Member of the U.S. House of Representatives from Louisiana's 1st district
- In office January 29, 1846 – March 3, 1851
- Preceded by: John Slidell
- Succeeded by: Louis St. Martin

Personal details
- Born: 1802 Santo Domingo
- Died: August 14, 1882 (aged 79–80) New Orleans, Louisiana
- Resting place: Metairie Cemetery, New Orleans
- Party: Democratic

= Emile La Sére =

American politician

Emile La Sére (1802 – August 14, 1882) was a member of the U. S. House of Representatives representing the first district in the state of Louisiana. He served three terms as a Democrat.

==Early life==
Le Sére was born on Santo Domingo. His family moved to New Orleans in 1805, where Le Sére was raised and educated. Some sources indicate that he attended the United States Military Academy or Transylvania College as a contemporary of Jefferson Davis, but there is no record that he attended either. Le Sére was well-trained for a career in business, and is known to have been fluent in English, French, and Spanish.

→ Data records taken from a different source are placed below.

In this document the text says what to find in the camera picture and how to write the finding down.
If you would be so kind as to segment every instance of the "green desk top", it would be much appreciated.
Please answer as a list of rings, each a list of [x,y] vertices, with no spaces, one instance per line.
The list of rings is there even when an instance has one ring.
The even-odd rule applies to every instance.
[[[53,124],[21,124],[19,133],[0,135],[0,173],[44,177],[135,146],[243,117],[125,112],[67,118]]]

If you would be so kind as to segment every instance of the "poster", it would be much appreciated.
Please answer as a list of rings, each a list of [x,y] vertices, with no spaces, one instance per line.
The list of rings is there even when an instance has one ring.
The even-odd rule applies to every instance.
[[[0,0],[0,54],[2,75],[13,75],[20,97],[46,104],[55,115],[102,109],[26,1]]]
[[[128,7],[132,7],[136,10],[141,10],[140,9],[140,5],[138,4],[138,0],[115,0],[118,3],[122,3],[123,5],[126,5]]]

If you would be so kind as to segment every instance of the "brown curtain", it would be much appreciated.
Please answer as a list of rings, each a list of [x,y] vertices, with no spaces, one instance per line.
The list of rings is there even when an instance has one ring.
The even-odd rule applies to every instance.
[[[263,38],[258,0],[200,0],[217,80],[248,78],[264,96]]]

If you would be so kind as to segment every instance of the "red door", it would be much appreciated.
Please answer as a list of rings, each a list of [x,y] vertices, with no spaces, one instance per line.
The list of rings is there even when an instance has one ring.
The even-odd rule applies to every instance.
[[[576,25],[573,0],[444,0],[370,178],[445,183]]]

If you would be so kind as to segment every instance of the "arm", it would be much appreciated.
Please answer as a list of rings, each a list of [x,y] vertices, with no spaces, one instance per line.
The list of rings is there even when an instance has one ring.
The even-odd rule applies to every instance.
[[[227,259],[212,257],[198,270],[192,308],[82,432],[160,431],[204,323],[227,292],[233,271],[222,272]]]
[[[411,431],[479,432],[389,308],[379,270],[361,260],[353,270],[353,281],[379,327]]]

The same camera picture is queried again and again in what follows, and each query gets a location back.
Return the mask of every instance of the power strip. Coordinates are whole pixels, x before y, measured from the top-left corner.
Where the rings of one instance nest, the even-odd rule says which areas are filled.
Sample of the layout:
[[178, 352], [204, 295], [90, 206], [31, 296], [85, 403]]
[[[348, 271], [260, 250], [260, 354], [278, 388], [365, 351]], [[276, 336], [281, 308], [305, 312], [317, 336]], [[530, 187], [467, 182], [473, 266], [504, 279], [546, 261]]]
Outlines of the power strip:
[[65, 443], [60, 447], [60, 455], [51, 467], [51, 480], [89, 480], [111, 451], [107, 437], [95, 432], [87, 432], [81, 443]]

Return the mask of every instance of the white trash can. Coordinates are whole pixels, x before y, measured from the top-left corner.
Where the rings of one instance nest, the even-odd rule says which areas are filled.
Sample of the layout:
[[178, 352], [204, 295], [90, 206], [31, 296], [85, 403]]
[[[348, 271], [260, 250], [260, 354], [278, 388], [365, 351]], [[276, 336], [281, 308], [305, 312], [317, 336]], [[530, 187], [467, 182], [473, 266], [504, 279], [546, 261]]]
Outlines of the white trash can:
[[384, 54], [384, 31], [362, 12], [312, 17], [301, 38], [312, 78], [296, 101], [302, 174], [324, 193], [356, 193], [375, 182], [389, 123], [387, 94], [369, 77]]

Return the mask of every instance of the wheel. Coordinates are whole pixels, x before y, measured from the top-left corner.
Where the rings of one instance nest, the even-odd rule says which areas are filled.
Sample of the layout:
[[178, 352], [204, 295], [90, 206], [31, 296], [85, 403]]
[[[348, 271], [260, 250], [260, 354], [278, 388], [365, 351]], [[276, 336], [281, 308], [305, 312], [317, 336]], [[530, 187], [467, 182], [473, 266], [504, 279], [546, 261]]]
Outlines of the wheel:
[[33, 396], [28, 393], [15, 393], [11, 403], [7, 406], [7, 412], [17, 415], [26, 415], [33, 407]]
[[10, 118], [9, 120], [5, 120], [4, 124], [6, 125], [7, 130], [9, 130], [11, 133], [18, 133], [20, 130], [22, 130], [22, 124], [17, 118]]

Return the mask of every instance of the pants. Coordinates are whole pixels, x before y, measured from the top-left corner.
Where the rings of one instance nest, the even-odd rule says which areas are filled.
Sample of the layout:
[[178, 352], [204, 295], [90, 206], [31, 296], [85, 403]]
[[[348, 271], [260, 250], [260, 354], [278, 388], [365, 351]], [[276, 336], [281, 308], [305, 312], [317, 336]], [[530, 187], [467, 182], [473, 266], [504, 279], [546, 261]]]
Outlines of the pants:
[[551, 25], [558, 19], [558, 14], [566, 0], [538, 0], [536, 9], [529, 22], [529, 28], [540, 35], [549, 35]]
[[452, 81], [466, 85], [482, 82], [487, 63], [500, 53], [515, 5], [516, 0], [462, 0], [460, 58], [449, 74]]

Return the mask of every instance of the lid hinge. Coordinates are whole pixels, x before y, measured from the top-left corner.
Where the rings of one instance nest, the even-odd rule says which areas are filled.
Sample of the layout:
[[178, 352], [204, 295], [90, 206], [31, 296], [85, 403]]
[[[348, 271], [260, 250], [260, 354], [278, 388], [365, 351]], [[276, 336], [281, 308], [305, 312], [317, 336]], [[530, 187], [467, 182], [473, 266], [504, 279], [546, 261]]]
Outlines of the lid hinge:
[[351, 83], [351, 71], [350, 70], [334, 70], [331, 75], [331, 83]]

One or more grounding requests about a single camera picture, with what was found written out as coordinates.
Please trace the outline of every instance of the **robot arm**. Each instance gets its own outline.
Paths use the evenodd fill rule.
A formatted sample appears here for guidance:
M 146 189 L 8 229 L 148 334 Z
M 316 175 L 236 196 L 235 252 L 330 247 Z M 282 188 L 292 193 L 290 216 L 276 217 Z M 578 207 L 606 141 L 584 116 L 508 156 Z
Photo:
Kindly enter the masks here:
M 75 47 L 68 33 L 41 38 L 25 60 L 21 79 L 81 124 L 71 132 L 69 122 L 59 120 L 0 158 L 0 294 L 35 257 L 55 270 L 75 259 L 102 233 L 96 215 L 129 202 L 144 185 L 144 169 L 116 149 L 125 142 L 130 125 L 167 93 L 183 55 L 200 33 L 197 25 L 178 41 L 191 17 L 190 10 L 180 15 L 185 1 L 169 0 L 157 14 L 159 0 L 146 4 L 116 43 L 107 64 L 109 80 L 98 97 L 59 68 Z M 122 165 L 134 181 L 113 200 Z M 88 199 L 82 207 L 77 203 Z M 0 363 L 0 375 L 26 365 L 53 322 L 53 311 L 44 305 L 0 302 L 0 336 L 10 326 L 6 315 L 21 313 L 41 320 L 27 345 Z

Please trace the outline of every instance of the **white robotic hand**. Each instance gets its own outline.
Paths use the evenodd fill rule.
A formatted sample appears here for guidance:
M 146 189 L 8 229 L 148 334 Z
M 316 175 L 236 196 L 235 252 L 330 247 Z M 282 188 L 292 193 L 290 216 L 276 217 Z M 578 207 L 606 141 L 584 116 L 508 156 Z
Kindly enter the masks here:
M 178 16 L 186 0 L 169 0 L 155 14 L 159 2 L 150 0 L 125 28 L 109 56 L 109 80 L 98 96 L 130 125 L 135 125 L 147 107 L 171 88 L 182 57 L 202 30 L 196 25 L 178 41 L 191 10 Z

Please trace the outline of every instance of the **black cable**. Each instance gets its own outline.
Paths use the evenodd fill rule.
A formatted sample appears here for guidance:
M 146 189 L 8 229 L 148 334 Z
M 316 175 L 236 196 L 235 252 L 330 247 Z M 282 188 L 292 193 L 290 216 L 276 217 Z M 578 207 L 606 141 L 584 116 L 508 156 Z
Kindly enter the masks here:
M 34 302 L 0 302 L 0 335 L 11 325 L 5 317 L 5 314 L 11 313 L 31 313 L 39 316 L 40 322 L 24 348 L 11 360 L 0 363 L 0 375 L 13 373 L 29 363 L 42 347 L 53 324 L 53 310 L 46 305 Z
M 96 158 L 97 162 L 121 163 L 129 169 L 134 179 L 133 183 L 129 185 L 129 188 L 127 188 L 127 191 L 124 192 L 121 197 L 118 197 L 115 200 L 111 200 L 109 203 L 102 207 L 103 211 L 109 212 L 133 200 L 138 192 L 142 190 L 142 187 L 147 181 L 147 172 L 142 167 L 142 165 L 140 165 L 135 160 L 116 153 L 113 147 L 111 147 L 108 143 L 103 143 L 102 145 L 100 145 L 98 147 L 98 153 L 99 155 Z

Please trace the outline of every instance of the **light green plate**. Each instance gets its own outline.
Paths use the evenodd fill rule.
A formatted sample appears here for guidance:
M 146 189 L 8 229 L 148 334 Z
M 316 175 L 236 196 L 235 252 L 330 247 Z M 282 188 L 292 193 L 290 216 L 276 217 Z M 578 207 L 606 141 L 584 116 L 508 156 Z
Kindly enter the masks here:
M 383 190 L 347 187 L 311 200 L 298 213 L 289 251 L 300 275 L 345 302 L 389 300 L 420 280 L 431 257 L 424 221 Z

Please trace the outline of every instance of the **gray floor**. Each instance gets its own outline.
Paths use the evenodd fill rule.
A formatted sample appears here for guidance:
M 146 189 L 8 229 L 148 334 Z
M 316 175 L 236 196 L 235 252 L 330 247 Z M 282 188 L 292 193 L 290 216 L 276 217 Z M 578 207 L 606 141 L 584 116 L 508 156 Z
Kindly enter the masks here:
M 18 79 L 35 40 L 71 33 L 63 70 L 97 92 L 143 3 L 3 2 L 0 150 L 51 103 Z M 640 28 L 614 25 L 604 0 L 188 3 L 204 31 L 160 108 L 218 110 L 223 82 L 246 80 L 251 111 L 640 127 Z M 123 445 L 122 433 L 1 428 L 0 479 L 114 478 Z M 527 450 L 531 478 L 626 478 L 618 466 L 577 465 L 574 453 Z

After completing his education, Le Sére worked as a clerk in Jackson, Louisiana and Mexico mercantile business establishments for several years before returning to New Orleans. A Democrat and political ally of John Slidell, among the ventures in which they were interested was publication of the Louisiana Courier newspaper, which also enabled La Sére to obtain appointment as Louisiana's state printer. In 1840, Le Sére was elected sheriff of the New Orleans Commercial Court, and he served until 1845.

==U.S. Representative==
In 1846, he was elected to the U.S. House of Representatives in a special election held to fill the vacancy caused by Slidell's resignation. He was elected to two full terms, and served from January 29, 1846 to March 3, 1851 (the 29th, 30th, and 31st Congresses). During the 29th Congress, he was chairman of the Committee on Expenditures in the Post Office Department.

==Later life==
When President Antonio López de Santa Anna returned to power in Mexico in 1853, Benito Juárez went into exile in New Orleans. Le Sére hosted Juárez for two years, until Santa Anna's 1855 resignation enabled him to return to Mexico. During the administration of President Franklin Pierce, he served as disbursing agent for the New Orleans Mint.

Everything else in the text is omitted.